DİTİB Dışilişkiler Müdürü Dr. Zekeriya Altuğ, KRM bünyesinde yer alan İslami Çatı Kuruluşları yanında diğer İslami dini kuruluşlarının da yer aldığı İslamisches Kompe­tenz Zentrum e.V. derneği hakkında katılımcılara bilgi verdi. Altuğ sunumunda şu hususlara değindi: ‘Halen başkanlığını DİTİB’in üstlendiği ve merkezi Köln’de bulunan IKW Derneği, mültecilere yardım amaçlı Federal Aile, Yaşlılar, Kadınlar ve Gençlik Bakanlığı’nca desteklenen bir proje yürütmektedir. Bu dernek Almanya genelinde İslami dernek yetkililerine mültecilere yönelik proje yapabilmelerini sağlamak üzere proje hazırlama ve uygulama seminerleri vermektedir. Dördüncüsü yapılan Alman İslam Konferansı’nın ana konusunu Wohlfahrt oluşturmaktadır. İslami Hayır Hizmetleri’nin daha kurumsal ve profesyonel yapılabilmesi için hangi adımlar atılmalı, yol haritamız nasıl olmalı, bu alanda hizmet sunan yerleşik kurum ve kuruluşlarla nasıl işbirliği kurabiliriz, bu faaliyetleri sürdürecek kalifiye elemanlar nasıl bulabiliriz gibi sorulara bu toplantıda hep birlikte cevap bulmalıyız.’

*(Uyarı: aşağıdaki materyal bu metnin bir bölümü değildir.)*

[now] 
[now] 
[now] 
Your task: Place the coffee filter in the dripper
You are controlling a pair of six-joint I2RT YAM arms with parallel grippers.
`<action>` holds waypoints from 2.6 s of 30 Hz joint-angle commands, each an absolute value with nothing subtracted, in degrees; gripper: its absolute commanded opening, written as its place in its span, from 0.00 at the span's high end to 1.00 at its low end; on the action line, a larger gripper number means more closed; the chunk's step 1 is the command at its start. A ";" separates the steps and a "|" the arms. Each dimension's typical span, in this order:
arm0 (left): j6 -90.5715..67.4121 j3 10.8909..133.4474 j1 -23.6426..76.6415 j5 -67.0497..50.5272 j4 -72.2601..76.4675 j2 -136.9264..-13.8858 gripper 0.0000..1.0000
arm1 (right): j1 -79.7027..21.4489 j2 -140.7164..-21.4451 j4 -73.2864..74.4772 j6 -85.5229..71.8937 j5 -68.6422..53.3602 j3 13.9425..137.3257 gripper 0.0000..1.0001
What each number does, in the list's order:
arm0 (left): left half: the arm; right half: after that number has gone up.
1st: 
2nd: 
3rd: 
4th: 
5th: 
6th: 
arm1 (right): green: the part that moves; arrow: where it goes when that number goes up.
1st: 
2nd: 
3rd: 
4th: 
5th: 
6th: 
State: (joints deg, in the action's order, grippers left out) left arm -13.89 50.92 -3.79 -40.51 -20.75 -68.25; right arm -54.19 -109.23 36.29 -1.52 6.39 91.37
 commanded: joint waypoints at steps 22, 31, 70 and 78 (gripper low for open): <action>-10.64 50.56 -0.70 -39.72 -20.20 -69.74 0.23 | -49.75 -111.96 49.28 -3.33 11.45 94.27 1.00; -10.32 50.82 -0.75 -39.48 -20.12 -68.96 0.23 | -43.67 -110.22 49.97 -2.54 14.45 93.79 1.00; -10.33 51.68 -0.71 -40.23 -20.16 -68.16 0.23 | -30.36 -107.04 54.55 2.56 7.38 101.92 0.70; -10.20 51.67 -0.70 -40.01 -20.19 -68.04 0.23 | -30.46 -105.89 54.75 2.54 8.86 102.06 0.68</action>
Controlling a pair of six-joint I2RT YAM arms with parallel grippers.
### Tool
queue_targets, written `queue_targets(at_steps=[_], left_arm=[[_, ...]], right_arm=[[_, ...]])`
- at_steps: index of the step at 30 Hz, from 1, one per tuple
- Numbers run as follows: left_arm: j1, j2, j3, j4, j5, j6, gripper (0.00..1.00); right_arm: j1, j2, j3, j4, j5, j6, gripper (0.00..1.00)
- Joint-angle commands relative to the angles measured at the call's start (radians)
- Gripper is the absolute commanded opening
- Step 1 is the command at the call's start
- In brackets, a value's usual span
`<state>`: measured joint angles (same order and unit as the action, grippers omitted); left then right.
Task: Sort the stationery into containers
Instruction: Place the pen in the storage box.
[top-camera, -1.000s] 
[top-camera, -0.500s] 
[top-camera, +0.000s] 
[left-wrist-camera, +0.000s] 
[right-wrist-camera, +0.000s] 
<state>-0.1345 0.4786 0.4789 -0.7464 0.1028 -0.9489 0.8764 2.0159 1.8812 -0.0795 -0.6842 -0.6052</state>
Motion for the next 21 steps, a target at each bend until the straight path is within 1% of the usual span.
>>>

Toplantıda Eyalet Birlik Yöneticileri ve bölgelerde bu alanda hizmet veren katılımcılar, İslami Hayır Hizmetleri’nin kurumsallığı ile ilgili fikir alışverişinde bulunarak, bu hizmetlerin başarılı bir şekilde yürütülebilmesi için kalifiye insan kaynağına ve devlet destekli projelere ihtiyaç olduğu, bununla birlikte gerek dini cemaatler gerekse diğer kurum ve kuruluşlarla işbirliğinin yapılması gerektiği kanaatini izhar etmişlerdir.

Toplantıda ZSU İşetme Müdürü Mehmet Emin Zengin DİTİB Cenaze Fonu hakkında bir sunum yaptı. Zengin sunumunda, 1987’de kurulan fonun 270.000 bireysel üyesi olduğunu, şu ana kadar yaklaşık 80.000 civarında üyesinin cenaze işlemlerini yapıp Türkiye’ye naklini sağladığını, günümüzde Almanya’da definlerin arttığını, dolayısıyla Müslüman mezarlıklarının gündeme geldiğini, ancak bunun maddi finansmanı ve işletmesinin kolay almadığını ifade etmiştir.

DİTİB Genel Sekreteri Abdurrahman Atasoy’un moderasyonunda Eyalet Birlik Bölgeleri’ndeki gelişmelerin ve faaliyetlerin ele alındığı son oturumda, özellikle İslam Dindersleri, Dini Danışma Kurulları konularında eyalet hükümetleri, diğer müslim ve gayr-i müslim dini cemaatlerle ilişkiler hakkında Eyalet Birlik Başkanları ve Koordinatörleri bilgi vermişlerdir. 

Topantının sonunda değerlendirme konuşması yapan DİTİB Genel Başkanı Türkmen; ‘Bu yıl tatil dönemine denk gelmesine rağmen, gerek fitre ve zekat, gerekse kurban organizasyonlarında önemli artışlar yaşandı. Bu başarıda emeği geçen din görevlileri, dernek yöneticileri ve bütün cemaatimize teşekkürlerimi ifade etmek isterim.’ Bu toplantılar stratejik toplantılarıdır. Dolayısıyla ufuk açısı ve faydalı bir toplantı olmuştur. Bölgelerde arkadaşlarımız birbirleri ile istişare yapmalılar, birlik ve beraberlik içerisinde hareket etmeliler’ dedi. Toplantı toplu aile fotoğrafı çekimi akabinde sona erdi.